Plumbing takeoff is a 3D problem. Most tools flatten it to a floor plan and quietly lose the stacks.
Plumbing takeoff (CSI Division 22) is not a count of dots on a floor plan. It is a vertical-run problem: water risers, sanitary stacks, vents, and gas mains travel between floors, jog around structure, and only reveal themselves when you read the floor plans, riser diagrams, and isometric details together. PlanSwift and STACK are slow here because the operator has to manually walk every riser across every sheet — BuildBid reads the riser diagrams and isometrics alongside the floor plans so the vertical scope is captured up front.
Material deltas drive the bid. Copper, PEX-A, PEX-B, CPVC, and PP-R each carry a different cost per LF, different labor productivity, and different fitting count. BuildBid extracts the spec section (22 11 / 22 13 / 22 40) to lock the material per system, then prices the water and drain runs against the assembly so the copper-vs-PEX delta is visible before submission rather than after.

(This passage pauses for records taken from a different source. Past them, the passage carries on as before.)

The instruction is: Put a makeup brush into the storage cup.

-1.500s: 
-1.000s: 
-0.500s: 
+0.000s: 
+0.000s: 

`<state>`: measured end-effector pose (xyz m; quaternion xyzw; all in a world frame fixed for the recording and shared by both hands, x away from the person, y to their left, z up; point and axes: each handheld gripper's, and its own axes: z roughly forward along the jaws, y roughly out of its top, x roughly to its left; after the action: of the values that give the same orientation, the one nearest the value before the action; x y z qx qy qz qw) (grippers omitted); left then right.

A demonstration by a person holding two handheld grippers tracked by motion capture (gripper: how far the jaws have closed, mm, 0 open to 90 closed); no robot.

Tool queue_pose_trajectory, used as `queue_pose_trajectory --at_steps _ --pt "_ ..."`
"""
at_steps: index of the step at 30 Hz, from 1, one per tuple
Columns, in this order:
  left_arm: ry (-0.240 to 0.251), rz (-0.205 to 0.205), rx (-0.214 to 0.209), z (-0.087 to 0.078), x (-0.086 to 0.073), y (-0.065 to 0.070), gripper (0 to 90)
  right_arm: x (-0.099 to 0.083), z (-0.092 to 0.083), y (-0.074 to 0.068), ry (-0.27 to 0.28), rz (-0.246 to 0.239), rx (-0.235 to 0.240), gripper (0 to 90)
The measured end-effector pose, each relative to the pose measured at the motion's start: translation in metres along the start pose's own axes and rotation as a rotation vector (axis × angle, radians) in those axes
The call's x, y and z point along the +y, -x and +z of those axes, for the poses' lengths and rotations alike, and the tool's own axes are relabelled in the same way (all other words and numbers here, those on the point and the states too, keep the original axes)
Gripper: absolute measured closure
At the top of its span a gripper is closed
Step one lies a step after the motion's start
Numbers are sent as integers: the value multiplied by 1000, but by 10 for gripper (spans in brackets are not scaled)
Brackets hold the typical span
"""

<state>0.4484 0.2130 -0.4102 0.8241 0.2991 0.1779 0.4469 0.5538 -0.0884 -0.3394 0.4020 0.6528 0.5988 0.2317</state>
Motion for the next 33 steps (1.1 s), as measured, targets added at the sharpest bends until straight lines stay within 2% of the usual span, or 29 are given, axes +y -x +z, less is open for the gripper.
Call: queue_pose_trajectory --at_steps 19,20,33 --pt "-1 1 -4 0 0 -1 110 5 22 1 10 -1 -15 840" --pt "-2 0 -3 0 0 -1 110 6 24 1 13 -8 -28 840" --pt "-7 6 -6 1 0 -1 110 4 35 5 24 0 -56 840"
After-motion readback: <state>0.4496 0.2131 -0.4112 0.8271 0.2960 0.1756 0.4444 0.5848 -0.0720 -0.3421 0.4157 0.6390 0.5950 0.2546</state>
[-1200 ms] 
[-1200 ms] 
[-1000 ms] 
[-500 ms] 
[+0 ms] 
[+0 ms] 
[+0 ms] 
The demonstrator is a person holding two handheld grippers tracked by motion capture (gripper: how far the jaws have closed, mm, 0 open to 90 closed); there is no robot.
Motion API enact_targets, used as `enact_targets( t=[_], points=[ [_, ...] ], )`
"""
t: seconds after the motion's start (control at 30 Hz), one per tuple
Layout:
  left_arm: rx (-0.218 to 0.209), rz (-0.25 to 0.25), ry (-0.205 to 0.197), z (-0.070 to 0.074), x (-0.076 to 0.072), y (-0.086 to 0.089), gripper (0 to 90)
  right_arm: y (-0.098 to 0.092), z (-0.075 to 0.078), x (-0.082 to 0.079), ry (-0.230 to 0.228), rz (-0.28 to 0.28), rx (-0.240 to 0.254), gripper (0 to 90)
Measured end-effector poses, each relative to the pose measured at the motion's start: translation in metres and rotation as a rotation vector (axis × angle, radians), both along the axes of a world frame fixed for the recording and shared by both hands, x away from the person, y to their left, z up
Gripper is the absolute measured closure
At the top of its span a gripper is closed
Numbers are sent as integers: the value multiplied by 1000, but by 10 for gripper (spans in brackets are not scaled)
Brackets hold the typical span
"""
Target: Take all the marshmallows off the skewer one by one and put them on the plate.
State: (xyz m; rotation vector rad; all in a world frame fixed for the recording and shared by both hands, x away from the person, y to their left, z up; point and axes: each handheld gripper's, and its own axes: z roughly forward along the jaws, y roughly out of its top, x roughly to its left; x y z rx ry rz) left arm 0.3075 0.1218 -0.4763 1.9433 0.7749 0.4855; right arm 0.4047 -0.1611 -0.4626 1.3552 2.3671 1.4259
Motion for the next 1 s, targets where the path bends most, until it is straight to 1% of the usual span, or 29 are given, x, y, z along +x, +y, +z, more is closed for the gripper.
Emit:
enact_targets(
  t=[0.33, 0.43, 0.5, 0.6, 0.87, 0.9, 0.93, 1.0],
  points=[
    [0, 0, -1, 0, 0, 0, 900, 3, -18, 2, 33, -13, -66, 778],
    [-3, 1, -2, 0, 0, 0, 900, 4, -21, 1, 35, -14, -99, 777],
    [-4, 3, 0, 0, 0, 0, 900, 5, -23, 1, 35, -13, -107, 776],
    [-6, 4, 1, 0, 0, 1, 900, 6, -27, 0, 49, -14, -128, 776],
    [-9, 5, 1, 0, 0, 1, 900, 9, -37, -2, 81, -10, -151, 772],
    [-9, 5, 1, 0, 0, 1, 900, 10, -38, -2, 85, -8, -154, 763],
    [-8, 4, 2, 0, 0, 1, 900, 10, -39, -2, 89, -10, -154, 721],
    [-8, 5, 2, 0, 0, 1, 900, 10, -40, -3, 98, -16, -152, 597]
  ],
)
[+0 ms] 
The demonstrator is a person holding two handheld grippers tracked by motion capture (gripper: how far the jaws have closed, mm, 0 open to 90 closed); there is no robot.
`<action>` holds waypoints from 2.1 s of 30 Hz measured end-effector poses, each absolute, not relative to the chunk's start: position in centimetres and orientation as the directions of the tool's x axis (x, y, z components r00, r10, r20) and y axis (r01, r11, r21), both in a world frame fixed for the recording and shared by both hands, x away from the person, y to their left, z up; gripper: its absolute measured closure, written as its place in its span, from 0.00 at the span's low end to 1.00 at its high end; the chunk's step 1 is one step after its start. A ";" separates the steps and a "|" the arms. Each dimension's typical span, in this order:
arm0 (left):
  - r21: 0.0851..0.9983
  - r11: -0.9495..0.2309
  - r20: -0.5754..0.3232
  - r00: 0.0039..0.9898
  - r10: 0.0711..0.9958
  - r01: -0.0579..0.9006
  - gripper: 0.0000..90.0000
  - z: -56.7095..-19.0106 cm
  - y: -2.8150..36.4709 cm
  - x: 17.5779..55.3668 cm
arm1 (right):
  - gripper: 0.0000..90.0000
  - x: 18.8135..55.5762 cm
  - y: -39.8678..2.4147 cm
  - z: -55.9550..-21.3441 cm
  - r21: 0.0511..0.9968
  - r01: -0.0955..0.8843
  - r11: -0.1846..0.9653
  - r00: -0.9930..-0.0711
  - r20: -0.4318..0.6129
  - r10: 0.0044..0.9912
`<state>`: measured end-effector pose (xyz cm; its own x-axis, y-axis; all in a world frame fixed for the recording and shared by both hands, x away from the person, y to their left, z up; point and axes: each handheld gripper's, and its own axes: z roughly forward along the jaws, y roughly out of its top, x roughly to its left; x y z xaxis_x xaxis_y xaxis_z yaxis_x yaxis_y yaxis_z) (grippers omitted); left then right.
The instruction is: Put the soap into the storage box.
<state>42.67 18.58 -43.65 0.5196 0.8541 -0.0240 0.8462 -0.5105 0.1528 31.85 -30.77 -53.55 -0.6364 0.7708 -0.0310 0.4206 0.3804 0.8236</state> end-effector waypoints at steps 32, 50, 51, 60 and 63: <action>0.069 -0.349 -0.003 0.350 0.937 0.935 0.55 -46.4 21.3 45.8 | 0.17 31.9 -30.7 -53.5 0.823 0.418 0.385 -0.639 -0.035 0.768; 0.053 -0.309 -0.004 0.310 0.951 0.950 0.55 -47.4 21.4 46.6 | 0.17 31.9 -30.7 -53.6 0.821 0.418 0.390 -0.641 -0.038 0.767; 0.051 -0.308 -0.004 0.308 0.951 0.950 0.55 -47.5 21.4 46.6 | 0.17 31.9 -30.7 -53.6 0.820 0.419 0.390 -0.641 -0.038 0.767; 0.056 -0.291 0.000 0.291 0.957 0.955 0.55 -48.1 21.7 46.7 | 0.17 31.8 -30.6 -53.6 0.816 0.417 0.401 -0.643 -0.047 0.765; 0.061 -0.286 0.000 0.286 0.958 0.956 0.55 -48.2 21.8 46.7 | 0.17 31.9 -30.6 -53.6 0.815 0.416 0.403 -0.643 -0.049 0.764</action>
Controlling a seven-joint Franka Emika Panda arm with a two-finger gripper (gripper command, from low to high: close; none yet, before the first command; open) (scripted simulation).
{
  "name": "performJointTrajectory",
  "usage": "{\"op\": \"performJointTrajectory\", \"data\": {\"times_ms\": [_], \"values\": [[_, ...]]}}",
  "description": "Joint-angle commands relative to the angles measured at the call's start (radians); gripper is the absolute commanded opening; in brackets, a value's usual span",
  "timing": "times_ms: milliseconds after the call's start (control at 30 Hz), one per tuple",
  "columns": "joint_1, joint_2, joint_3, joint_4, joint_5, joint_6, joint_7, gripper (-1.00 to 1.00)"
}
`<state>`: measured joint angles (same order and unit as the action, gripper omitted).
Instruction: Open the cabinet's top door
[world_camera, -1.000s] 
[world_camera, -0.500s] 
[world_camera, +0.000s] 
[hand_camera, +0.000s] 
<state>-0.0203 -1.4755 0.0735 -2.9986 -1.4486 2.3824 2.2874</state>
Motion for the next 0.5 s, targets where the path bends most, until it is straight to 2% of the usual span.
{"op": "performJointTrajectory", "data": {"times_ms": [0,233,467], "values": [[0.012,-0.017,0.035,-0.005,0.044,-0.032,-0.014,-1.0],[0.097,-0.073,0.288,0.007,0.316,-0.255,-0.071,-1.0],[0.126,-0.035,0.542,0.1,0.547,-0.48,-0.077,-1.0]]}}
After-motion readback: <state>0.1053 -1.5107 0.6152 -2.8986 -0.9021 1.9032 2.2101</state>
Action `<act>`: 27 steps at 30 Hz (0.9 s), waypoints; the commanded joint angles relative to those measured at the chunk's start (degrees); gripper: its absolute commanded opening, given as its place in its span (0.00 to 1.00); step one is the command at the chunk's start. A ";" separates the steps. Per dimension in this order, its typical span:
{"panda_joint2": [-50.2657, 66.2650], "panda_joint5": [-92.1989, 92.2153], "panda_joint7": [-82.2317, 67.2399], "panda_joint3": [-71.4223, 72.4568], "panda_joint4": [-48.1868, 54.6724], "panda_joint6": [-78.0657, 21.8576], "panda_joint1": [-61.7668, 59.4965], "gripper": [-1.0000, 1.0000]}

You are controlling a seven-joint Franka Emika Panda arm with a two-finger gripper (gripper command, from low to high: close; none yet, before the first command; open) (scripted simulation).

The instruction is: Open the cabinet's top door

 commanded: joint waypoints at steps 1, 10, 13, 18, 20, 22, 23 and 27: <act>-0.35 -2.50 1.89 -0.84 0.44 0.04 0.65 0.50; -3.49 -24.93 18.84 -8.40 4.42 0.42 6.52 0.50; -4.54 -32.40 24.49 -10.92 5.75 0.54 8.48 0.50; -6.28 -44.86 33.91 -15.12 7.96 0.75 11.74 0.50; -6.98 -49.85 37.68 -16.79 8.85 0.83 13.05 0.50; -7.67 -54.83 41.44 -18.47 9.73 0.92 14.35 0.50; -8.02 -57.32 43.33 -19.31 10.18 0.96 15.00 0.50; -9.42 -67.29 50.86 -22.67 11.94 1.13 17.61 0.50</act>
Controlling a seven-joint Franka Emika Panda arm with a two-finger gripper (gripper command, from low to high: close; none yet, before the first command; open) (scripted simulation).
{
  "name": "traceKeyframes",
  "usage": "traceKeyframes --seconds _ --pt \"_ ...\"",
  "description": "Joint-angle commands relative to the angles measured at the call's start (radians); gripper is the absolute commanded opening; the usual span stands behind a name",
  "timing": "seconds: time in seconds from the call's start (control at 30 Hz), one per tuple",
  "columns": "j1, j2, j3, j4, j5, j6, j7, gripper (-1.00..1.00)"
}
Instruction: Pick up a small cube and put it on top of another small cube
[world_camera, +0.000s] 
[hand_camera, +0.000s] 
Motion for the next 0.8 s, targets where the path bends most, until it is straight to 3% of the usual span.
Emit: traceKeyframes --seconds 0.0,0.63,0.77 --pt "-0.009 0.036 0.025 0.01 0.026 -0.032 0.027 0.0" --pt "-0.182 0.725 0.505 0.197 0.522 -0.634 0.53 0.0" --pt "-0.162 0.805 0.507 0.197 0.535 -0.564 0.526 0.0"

Fixtures are counted by type with the schedule treated as authoritative. Water closets, lavatories, urinals, sinks, showers, tubs, floor drains, hose bibbs, drinking fountains, and emergency eyewash/shower units are pulled from the plumbing fixture schedule (P-001 style) and tied back to their plan locations so spot-checks are one click.
Backflow preventers, water-heater schedules, and DWV rough-in are surfaced as their own line items — not buried inside a generic 'plumbing' assembly — because they are the categories where bids get won or lost on labor hours.